What is needed
Please print only the top portion of the entries below, ending with the line that contains "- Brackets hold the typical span", exactly as written.

[Collected data]
▬▬▬▬▬▬▬▬▬▬
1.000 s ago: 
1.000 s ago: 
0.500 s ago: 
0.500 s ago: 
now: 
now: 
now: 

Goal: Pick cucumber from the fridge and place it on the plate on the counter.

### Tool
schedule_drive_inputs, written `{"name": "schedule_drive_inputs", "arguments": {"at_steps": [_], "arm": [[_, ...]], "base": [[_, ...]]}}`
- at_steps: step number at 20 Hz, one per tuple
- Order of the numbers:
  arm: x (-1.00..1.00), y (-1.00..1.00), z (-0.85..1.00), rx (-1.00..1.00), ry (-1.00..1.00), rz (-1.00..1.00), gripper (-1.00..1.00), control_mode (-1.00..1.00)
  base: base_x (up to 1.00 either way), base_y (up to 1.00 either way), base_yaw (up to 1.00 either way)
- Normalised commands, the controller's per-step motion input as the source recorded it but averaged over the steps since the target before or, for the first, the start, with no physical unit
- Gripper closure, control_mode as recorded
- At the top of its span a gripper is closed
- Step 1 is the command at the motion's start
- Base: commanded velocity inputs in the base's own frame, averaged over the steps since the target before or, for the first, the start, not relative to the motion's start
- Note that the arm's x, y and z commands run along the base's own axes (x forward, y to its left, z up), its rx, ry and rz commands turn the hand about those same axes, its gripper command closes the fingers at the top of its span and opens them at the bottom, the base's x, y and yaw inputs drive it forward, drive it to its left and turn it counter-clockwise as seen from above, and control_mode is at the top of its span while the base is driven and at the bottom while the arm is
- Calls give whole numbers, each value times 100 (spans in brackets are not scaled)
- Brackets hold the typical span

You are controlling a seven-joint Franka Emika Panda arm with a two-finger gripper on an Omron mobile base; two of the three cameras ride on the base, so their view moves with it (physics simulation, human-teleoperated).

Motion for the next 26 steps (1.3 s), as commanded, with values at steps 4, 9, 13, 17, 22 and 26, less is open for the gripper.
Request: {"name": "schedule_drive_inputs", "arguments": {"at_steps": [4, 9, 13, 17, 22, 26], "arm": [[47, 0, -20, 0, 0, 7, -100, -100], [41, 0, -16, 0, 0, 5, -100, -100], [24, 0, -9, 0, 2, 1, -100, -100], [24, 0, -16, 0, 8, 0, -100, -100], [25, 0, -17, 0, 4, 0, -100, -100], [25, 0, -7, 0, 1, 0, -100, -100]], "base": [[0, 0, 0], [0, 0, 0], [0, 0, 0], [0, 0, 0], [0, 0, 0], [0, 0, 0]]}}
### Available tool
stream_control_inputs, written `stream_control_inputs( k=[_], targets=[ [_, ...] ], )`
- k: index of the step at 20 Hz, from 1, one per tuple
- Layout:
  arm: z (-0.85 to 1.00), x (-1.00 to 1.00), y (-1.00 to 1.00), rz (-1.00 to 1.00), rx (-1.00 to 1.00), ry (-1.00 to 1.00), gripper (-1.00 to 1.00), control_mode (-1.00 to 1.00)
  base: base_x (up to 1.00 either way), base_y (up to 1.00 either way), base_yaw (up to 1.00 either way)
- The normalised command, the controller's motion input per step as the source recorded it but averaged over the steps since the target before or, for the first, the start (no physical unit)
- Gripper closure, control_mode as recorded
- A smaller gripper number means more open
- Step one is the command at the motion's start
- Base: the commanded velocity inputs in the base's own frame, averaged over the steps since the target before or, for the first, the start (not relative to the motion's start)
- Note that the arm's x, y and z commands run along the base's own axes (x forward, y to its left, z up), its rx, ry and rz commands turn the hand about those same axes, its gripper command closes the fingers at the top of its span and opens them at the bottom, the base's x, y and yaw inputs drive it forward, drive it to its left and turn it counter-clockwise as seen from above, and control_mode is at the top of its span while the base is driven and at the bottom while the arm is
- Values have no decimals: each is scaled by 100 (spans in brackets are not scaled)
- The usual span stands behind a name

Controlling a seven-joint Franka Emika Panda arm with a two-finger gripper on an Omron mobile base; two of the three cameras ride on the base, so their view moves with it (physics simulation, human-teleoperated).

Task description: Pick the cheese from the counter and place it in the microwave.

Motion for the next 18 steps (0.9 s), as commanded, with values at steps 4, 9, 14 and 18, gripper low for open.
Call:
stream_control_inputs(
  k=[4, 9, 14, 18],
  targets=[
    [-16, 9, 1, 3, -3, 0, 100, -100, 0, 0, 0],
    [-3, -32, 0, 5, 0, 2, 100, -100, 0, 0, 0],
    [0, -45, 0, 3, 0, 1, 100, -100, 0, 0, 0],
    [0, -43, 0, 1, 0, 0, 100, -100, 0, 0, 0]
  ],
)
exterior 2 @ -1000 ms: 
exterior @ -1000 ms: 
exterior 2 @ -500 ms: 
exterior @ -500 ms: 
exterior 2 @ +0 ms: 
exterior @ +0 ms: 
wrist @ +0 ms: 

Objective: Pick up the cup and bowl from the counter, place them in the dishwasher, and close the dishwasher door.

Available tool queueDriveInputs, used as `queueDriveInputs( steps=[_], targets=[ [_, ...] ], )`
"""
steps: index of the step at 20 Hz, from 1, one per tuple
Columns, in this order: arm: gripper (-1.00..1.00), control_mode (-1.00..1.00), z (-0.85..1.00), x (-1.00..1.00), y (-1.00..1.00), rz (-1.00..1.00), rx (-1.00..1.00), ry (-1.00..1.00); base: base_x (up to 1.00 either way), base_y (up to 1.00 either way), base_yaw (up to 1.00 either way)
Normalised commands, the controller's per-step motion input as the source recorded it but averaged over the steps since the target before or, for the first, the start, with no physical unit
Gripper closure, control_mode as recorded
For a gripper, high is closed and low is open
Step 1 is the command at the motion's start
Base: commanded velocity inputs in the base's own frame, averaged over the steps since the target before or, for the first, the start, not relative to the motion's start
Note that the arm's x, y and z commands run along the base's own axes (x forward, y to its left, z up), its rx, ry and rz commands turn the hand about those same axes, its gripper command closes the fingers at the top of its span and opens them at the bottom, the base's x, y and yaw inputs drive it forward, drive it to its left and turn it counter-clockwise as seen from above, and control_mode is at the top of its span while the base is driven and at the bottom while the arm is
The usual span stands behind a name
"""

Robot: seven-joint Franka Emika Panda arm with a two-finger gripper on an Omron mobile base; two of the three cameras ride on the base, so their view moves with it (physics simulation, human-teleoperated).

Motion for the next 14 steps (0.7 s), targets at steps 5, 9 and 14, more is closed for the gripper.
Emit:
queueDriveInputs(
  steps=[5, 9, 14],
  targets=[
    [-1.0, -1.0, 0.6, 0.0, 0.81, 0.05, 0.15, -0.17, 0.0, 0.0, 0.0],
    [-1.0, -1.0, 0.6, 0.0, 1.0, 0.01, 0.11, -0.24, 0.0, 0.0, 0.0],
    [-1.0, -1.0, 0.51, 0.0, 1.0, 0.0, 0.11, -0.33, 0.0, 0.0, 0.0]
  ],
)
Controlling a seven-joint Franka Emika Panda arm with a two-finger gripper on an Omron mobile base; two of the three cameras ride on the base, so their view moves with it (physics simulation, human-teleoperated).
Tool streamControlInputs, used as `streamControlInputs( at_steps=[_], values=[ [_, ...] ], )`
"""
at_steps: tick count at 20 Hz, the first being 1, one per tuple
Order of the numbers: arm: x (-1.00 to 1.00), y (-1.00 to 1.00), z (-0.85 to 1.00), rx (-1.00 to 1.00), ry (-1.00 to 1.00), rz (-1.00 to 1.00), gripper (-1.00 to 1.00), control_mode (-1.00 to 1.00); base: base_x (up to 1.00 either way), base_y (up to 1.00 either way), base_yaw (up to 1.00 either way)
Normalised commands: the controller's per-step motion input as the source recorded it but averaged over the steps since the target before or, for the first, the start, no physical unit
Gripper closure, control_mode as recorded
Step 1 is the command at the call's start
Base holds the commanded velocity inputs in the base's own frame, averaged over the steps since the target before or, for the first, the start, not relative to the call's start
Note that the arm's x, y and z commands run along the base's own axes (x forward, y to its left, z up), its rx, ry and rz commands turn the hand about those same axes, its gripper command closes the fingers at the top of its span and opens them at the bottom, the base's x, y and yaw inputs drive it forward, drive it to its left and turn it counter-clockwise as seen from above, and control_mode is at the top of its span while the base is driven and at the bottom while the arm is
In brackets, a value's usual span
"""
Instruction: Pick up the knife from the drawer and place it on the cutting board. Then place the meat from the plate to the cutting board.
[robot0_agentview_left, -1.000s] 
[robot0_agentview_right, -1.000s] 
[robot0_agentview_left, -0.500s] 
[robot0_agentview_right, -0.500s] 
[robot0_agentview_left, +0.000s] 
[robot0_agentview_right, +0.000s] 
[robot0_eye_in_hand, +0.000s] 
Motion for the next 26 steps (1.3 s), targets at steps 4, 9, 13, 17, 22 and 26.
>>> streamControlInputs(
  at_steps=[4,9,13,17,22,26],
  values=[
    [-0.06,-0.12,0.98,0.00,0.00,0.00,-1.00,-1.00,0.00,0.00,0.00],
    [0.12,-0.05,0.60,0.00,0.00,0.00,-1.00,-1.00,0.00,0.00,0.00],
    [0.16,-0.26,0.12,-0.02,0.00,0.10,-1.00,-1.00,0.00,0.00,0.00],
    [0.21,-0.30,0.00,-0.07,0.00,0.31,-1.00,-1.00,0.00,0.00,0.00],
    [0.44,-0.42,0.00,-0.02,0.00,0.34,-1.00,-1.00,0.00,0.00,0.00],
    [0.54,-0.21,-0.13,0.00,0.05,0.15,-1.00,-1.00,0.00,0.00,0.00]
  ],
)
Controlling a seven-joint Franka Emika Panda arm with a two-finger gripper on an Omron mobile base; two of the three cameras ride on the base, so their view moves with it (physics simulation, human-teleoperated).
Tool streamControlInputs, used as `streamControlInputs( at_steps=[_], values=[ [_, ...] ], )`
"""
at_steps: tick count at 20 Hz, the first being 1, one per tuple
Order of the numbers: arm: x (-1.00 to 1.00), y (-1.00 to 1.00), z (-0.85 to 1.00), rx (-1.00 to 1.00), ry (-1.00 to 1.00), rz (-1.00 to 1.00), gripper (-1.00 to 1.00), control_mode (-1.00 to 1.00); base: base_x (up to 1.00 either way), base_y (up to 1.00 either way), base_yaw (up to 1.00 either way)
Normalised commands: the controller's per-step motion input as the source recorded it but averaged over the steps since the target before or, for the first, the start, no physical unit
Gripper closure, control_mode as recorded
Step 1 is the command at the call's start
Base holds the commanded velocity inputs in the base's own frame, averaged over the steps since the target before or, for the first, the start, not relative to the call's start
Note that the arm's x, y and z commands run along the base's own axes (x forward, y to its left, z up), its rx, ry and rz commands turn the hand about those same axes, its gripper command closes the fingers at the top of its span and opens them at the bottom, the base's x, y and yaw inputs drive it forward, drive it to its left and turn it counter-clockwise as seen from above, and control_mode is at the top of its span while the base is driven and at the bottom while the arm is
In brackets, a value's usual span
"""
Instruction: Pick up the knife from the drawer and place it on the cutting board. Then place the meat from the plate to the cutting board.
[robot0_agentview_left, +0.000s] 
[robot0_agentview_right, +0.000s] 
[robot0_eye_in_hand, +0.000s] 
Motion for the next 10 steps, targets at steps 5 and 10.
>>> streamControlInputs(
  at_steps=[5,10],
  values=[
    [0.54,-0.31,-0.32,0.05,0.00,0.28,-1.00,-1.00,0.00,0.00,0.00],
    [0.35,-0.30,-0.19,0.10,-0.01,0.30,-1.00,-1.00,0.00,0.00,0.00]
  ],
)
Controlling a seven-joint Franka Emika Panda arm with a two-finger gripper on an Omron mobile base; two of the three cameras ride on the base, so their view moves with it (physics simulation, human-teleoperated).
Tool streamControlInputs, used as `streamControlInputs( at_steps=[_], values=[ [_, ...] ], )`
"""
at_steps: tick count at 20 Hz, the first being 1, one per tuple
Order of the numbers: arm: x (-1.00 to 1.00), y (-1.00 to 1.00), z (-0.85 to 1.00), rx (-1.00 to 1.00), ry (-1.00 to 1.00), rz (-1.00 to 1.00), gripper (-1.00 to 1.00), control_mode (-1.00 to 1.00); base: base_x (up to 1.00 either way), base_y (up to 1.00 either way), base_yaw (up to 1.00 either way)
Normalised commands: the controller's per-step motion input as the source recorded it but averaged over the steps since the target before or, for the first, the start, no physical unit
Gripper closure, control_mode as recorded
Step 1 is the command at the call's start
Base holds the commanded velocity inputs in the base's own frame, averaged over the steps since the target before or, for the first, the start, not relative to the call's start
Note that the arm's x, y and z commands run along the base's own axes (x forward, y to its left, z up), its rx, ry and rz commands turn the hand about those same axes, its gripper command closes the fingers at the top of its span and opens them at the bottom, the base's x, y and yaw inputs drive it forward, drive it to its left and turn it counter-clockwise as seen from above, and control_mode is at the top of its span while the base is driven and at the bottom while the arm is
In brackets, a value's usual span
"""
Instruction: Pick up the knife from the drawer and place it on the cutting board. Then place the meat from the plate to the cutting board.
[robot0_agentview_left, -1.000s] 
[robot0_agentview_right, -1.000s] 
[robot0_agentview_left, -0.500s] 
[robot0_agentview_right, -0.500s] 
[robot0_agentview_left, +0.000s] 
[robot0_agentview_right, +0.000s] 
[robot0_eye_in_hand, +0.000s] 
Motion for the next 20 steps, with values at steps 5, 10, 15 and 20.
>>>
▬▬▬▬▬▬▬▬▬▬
Your solution
1.000 s ago: 
1.000 s ago: 
0.500 s ago: 
0.500 s ago: 
now: 
now: 
now: 

Goal: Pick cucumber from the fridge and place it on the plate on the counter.

### Tool
schedule_drive_inputs, written `{"name": "schedule_drive_inputs", "arguments": {"at_steps": [_], "arm": [[_, ...]], "base": [[_, ...]]}}`
- at_steps: step number at 20 Hz, one per tuple
- Order of the numbers:
  arm: x (-1.00..1.00), y (-1.00..1.00), z (-0.85..1.00), rx (-1.00..1.00), ry (-1.00..1.00), rz (-1.00..1.00), gripper (-1.00..1.00), control_mode (-1.00..1.00)
  base: base_x (up to 1.00 either way), base_y (up to 1.00 either way), base_yaw (up to 1.00 either way)
- Normalised commands, the controller's per-step motion input as the source recorded it but averaged over the steps since the target before or, for the first, the start, with no physical unit
- Gripper closure, control_mode as recorded
- At the top of its span a gripper is closed
- Step 1 is the command at the motion's start
- Base: commanded velocity inputs in the base's own frame, averaged over the steps since the target before or, for the first, the start, not relative to the motion's start
- Note that the arm's x, y and z commands run along the base's own axes (x forward, y to its left, z up), its rx, ry and rz commands turn the hand about those same axes, its gripper command closes the fingers at the top of its span and opens them at the bottom, the base's x, y and yaw inputs drive it forward, drive it to its left and turn it counter-clockwise as seen from above, and control_mode is at the top of its span while the base is driven and at the bottom while the arm is
- Calls give whole numbers, each value times 100 (spans in brackets are not scaled)
- Brackets hold the typical span

The exercise was worked through completely.